- _WHAT YOU NEED TO DO_: Write out again, word for word, the lines below from the line that holds "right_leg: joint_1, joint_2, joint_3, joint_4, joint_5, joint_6" through the line that holds "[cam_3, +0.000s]", omitting pictures.

Start of Block

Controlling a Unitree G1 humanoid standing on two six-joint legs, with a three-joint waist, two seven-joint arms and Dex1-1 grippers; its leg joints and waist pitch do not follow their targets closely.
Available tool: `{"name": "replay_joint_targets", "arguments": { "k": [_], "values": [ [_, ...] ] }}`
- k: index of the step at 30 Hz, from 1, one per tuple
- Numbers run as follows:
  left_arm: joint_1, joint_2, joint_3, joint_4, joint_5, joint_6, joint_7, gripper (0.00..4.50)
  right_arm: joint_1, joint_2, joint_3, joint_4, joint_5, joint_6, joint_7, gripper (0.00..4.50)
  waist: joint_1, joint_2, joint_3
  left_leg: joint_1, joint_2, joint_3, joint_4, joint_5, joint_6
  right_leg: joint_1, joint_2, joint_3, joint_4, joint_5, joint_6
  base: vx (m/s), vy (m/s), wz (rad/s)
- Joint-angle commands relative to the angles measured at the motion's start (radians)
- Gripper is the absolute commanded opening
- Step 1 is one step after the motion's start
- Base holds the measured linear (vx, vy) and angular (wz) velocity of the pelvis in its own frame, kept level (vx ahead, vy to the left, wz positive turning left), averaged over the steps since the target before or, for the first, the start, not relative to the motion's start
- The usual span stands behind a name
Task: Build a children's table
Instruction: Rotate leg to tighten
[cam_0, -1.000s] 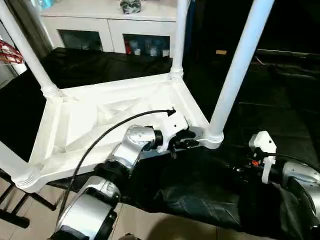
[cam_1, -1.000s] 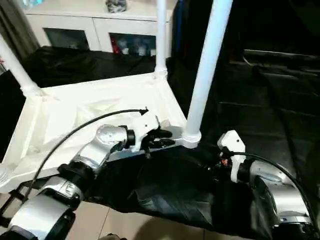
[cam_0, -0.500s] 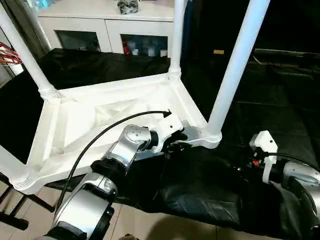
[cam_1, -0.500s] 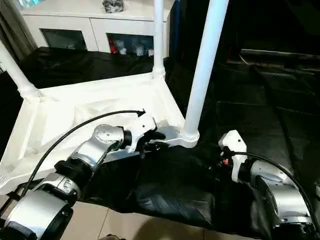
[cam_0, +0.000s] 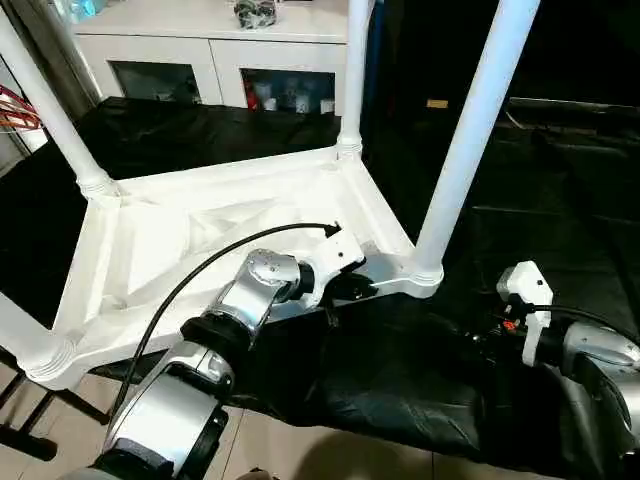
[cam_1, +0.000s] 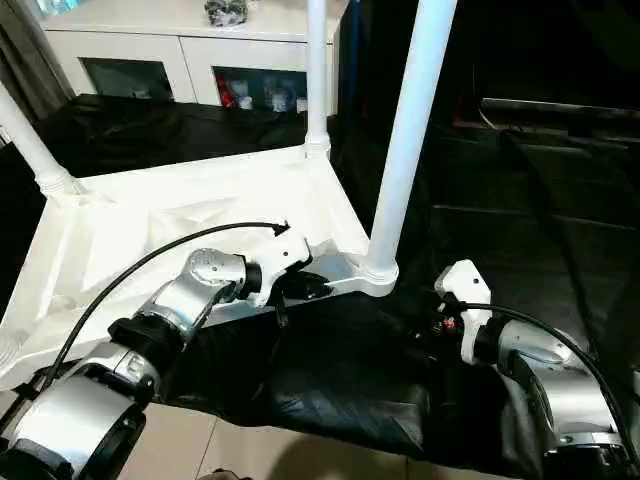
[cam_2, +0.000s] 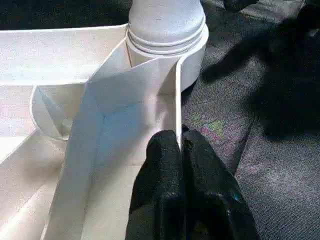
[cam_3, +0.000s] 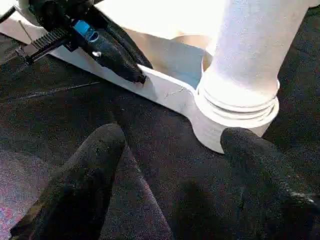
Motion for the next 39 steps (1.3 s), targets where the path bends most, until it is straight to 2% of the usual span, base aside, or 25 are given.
{"name": "replay_joint_targets", "arguments": {
  "k": [1, 4, 6, 10, 13, 16, 18, 20, 22, 24, 25, 26, 27, 28, 33, 34, 36, 37, 39],
  "values": [
    [-0.012, 0.002, -0.018, 0.021, 0.019, 0.004, -0.017, 0.02, 0.003, -0.001, 0.003, -0.029, 0.005, -0.006, -0.003, 3.5, 0.004, -0.017, -0.071, 0.009, 0.029, -0.01, -0.058, -0.199, 0.101, 0.062, -0.053, 0.032, -0.081, -0.152, -0.239, 0.0, 0.0, 0.0],
    [-0.013, 0.003, -0.024, 0.024, 0.022, 0.0, -0.024, 0.02, 0.003, -0.002, 0.004, -0.029, 0.006, -0.006, -0.003, 3.5, 0.003, -0.017, -0.07, 0.009, 0.03, -0.01, -0.058, -0.199, 0.102, 0.062, -0.053, 0.032, -0.081, -0.151, -0.241, 0.0, 0.0, 0.0],
    [-0.003, 0.013, -0.04, 0.018, 0.025, -0.024, -0.065, 0.0, -0.017, 0.011, -0.008, -0.022, 0.031, 0.025, -0.009, 3.78, 0.003, -0.017, -0.07, 0.01, 0.029, -0.009, -0.058, -0.2, 0.104, 0.062, -0.053, 0.032, -0.083, -0.157, -0.239, 0.0, 0.0, 0.0],
    [0.026, 0.031, -0.052, -0.016, 0.009, -0.074, -0.148, 0.0, -0.042, 0.019, -0.005, -0.018, 0.035, 0.037, -0.014, 3.95, 0.004, -0.018, -0.07, 0.009, 0.032, -0.009, -0.06, -0.201, 0.101, 0.061, -0.054, 0.032, -0.081, -0.159, -0.246, 0.0, 0.0, 0.0],
    [0.059, 0.06, -0.063, -0.065, -0.003, -0.082, -0.205, 0.0, -0.05, 0.026, 0.016, -0.033, 0.018, 0.017, -0.015, 4.25, 0.003, -0.019, -0.069, 0.01, 0.035, -0.009, -0.063, -0.211, 0.093, 0.059, -0.055, 0.034, -0.079, -0.179, -0.243, 0.0, 0.0, 0.0],
    [0.082, 0.085, -0.066, -0.1, -0.011, -0.095, -0.233, 0.0, -0.064, 0.03, 0.048, -0.026, -0.035, -0.026, -0.04, 4.3, 0.002, -0.014, -0.067, 0.016, 0.036, -0.009, -0.066, -0.236, 0.076, 0.053, -0.056, 0.036, -0.083, -0.214, -0.237, 0.0, 0.0, 0.0],
    [0.098, 0.103, -0.063, -0.127, -0.018, -0.095, -0.259, 0.0, -0.077, 0.028, 0.087, -0.011, -0.076, -0.047, -0.039, 4.3, 0.0, -0.013, -0.067, 0.015, 0.036, -0.009, -0.068, -0.245, 0.065, 0.054, -0.056, 0.037, -0.084, -0.223, -0.23, 0.0, 0.0, 0.0],
    [0.105, 0.111, -0.064, -0.136, -0.02, -0.103, -0.272, 0.0, -0.088, 0.034, 0.097, 0.003, -0.088, -0.055, -0.044, 4.3, -0.001, -0.011, -0.067, 0.016, 0.036, -0.009, -0.068, -0.248, 0.062, 0.054, -0.055, 0.038, -0.082, -0.213, -0.23, 0.0, 0.0, 0.0],
    [0.111, 0.116, -0.064, -0.144, -0.022, -0.104, -0.277, 0.0, -0.108, 0.041, 0.104, 0.023, -0.09, -0.054, -0.041, 4.3, -0.001, -0.018, -0.069, 0.013, 0.035, -0.009, -0.067, -0.239, 0.064, 0.056, -0.056, 0.037, -0.076, -0.192, -0.236, 0.0, 0.0, 0.0],
    [0.119, 0.121, -0.064, -0.159, -0.025, -0.097, -0.281, 0.0, -0.127, 0.048, 0.109, 0.043, -0.093, -0.057, -0.041, 4.3, -0.002, -0.018, -0.068, 0.013, 0.035, -0.008, -0.066, -0.232, 0.069, 0.055, -0.056, 0.037, -0.077, -0.188, -0.239, 0.0, 0.0, 0.0],
    [0.122, 0.123, -0.064, -0.165, -0.025, -0.093, -0.281, 0.0, -0.136, 0.051, 0.111, 0.055, -0.097, -0.059, -0.043, 4.14, -0.002, -0.021, -0.069, 0.013, 0.035, -0.007, -0.065, -0.226, 0.07, 0.055, -0.056, 0.038, -0.077, -0.187, -0.24, 0.0, 0.0, 0.0],
    [0.122, 0.123, -0.064, -0.165, -0.025, -0.093, -0.281, 0.0, -0.136, 0.051, 0.111, 0.055, -0.097, -0.059, -0.043, 4.14, -0.002, -0.02, -0.069, 0.012, 0.035, -0.008, -0.065, -0.217, 0.072, 0.057, -0.056, 0.038, -0.074, -0.178, -0.241, 0.0, 0.0, 0.0],
    [0.125, 0.126, -0.063, -0.173, -0.025, -0.089, -0.279, 0.0, -0.151, 0.056, 0.113, 0.075, -0.101, -0.062, -0.046, 4.04, 0.0, -0.028, -0.069, 0.011, 0.035, -0.006, -0.063, -0.203, 0.078, 0.057, -0.056, 0.038, -0.073, -0.166, -0.242, 0.0, 0.0, 0.0],
    [0.128, 0.129, -0.062, -0.183, -0.025, -0.084, -0.275, 0.0, -0.166, 0.06, 0.117, 0.095, -0.1, -0.065, -0.047, 3.97, 0.0, -0.023, -0.07, 0.012, 0.035, -0.007, -0.063, -0.198, 0.08, 0.055, -0.056, 0.037, -0.072, -0.17, -0.245, 0.0, 0.0, 0.0],
    [0.136, 0.137, -0.061, -0.2, -0.027, -0.077, -0.279, 0.0, -0.178, 0.061, 0.128, 0.117, -0.106, -0.076, -0.038, 3.63, -0.001, -0.024, -0.069, 0.012, 0.036, -0.006, -0.063, -0.199, 0.08, 0.055, -0.056, 0.038, -0.072, -0.175, -0.241, 0.0, 0.0, 0.0],
    [0.138, 0.143, -0.062, -0.201, -0.026, -0.078, -0.279, 0.0, -0.181, 0.061, 0.138, 0.128, -0.11, -0.082, -0.025, 3.54, -0.001, -0.027, -0.069, 0.012, 0.035, -0.005, -0.063, -0.198, 0.082, 0.055, -0.055, 0.038, -0.072, -0.173, -0.24, 0.0, 0.0, 0.0],
    [0.137, 0.144, -0.062, -0.201, -0.026, -0.078, -0.279, 0.0, -0.181, 0.061, 0.14, 0.13, -0.111, -0.083, -0.024, 3.41, -0.002, -0.025, -0.068, 0.012, 0.034, -0.005, -0.063, -0.2, 0.082, 0.055, -0.055, 0.038, -0.073, -0.182, -0.237, 0.0, 0.0, 0.0],
    [0.137, 0.145, -0.059, -0.2, -0.028, -0.075, -0.279, 0.0, -0.181, 0.063, 0.144, 0.134, -0.112, -0.086, -0.019, 3.21, -0.002, -0.028, -0.068, 0.012, 0.034, -0.005, -0.063, -0.201, 0.082, 0.055, -0.055, 0.038, -0.074, -0.184, -0.237, 0.0, 0.0, 0.0],
    [0.136, 0.146, -0.056, -0.201, -0.031, -0.071, -0.279, 0.0, -0.179, 0.067, 0.152, 0.137, -0.116, -0.09, -0.016, 3.17, -0.002, -0.028, -0.068, 0.012, 0.034, -0.005, -0.063, -0.203, 0.08, 0.055, -0.055, 0.038, -0.074, -0.196, -0.233, 0.0, 0.0, 0.0]
  ]
}}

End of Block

- _FINISHED EXERCISE_:
  right_leg: joint_1, joint_2, joint_3, joint_4, joint_5, joint_6
  base: vx (m/s), vy (m/s), wz (rad/s)
- Joint-angle commands relative to the angles measured at the motion's start (radians)
- Gripper is the absolute commanded opening
- Step 1 is one step after the motion's start
- Base holds the measured linear (vx, vy) and angular (wz) velocity of the pelvis in its own frame, kept level (vx ahead, vy to the left, wz positive turning left), averaged over the steps since the target before or, for the first, the start, not relative to the motion's start
- The usual span stands behind a name
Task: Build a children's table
Instruction: Rotate leg to tighten
[cam_0, -1.000s] 
[cam_1, -1.000s] 
[cam_0, -0.500s] 
[cam_1, -0.500s] 
[cam_0, +0.000s] 
[cam_1, +0.000s] 
[cam_2, +0.000s] 
[cam_3, +0.000s] 

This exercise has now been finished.